What this task involves. Beginning with the line that holds "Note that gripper" in the data below, give again every line through the one that holds "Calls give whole", exactly as written.
START Source data
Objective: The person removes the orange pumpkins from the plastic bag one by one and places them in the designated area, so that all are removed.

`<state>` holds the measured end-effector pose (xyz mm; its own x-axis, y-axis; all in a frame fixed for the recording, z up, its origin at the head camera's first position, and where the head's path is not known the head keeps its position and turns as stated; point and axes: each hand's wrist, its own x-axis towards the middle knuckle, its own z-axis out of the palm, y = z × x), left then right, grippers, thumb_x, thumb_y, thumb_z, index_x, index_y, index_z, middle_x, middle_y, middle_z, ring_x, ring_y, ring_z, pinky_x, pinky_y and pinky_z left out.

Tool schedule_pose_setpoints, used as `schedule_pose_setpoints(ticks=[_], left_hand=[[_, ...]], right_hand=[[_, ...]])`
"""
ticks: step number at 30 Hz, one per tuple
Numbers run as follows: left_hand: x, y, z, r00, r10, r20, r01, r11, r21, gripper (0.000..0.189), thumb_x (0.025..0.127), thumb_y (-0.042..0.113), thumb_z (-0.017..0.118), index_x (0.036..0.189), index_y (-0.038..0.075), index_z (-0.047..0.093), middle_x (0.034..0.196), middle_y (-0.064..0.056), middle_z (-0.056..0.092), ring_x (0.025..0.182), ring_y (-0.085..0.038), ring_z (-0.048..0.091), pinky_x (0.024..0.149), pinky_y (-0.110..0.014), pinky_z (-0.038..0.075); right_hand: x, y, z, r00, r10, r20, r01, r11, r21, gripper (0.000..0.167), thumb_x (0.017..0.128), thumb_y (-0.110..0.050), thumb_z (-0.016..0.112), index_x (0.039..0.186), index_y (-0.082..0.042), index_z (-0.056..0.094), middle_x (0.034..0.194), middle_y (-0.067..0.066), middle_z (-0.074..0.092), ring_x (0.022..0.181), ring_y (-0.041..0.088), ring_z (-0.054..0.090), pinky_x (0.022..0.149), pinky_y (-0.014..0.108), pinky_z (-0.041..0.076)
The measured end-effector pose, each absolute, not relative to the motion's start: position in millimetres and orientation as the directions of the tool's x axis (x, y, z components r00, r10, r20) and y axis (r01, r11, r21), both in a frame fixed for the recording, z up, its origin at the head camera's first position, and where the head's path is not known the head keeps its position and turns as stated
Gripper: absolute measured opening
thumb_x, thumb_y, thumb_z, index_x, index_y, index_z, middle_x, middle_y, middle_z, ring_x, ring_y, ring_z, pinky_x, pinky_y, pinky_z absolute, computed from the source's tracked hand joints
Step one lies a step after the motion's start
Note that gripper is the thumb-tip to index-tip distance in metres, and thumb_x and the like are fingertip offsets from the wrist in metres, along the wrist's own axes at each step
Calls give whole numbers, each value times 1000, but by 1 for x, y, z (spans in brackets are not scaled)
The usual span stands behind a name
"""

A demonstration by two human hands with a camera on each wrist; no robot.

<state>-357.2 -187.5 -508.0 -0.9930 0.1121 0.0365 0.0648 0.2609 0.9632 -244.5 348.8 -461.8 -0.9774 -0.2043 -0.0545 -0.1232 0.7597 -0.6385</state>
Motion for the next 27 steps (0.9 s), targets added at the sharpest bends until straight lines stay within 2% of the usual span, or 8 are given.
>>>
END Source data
The completed task.
Note that gripper is the thumb-tip to index-tip distance in metres, and thumb_x and the like are fingertip offsets from the wrist in metres, along the wrist's own axes at each step
Calls give whole numbers, each value times 1000, but by 1 for x, y, z (spans in brackets are not scaled)

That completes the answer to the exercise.